Most drivers know if asked by law enforcement to submit during a suspected drunk driving stop, they must provide a breath sample for testing. However, many do not understand how these tests work or the factors that may affect them. The blood alcohol content levels provided by these tests often play a significant role in drivers’ arrests and prosecutions for suspected driving under the influence.
As people drink alcohol-containing beverages, the alcohol absorbs into their stomachs and bloodstreams. Some of the alcohol then gets exhaled through the breath as it is metabolized. That is where breath alcohol tests come in.
How do alcohol breath tests work?
Breath alcohol tests work by measuring the amount of alcohol contained in a person’s breath. Based on that measurement, these devices approximate the among of alcohol contained in the person’s oxygenated blood. According to The New York Times, when drivers provide breath samples, the alcohol in their exhaled breath reacts with the fuel cells in breath alcohol test devices. This reaction generates an electric current, which determines the alcohol level contained in the breath sample.

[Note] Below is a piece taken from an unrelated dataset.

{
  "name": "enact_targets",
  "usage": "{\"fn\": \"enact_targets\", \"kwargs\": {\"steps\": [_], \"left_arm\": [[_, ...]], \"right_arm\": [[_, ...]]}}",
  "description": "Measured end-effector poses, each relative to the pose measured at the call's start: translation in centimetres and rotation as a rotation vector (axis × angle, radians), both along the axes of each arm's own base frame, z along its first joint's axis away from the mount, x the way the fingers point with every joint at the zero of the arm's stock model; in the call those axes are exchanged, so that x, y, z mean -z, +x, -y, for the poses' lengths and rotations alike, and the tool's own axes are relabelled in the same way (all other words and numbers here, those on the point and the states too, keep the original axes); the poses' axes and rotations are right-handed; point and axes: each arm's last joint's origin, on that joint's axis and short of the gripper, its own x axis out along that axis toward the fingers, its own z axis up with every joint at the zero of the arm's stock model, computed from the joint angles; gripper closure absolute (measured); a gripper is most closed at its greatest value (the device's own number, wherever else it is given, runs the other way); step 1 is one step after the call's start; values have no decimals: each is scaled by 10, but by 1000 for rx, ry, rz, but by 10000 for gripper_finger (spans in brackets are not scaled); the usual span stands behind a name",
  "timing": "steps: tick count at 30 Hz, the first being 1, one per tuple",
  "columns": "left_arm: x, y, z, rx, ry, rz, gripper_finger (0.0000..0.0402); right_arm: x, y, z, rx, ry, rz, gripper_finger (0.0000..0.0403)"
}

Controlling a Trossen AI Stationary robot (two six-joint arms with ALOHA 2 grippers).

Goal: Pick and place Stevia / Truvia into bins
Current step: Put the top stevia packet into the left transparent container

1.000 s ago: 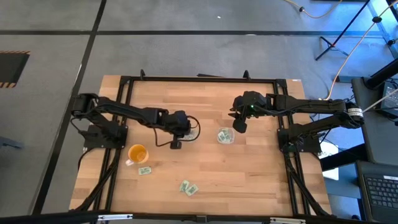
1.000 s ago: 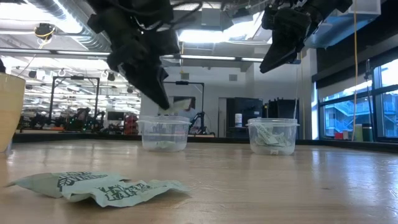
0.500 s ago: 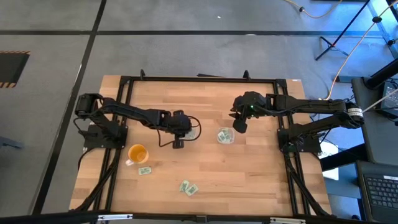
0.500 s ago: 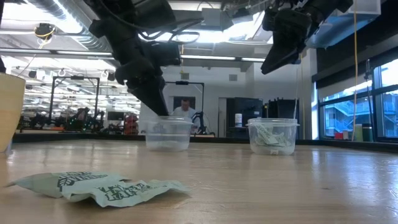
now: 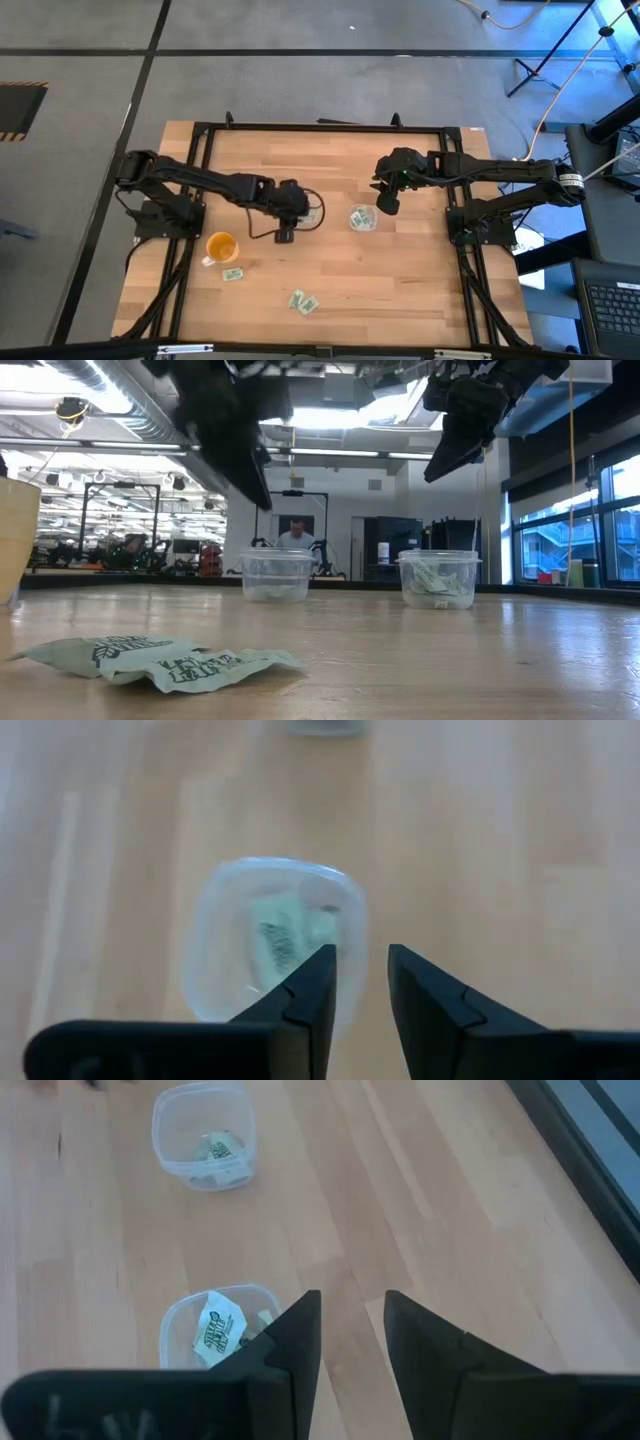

What factors affect breath test results?
Despite law enforcement’s reliance on their results during drunk driving stops, numerous factors may affect the accuracy of alcohol breath tests. Sensitive scientific devices, alcohol breath tests require an initial setup and regular calibration to work properly. Improper calibration may lead to devices giving readings as much as 40% too high. Software programming mistakes and poor maintenance may also affect the reliability of alcohol breath test results.
In addition to factors related to the breath alcohol tests themselves, factors pertaining to the drivers submitting to such tests may also affect the accuracy of their readings. According to WebMD.com, breath alcohol tests may provide inaccurate readings as a result of smoking, using breath fresheners or mouthwash, or taking a drink within 15 minutes of the testing.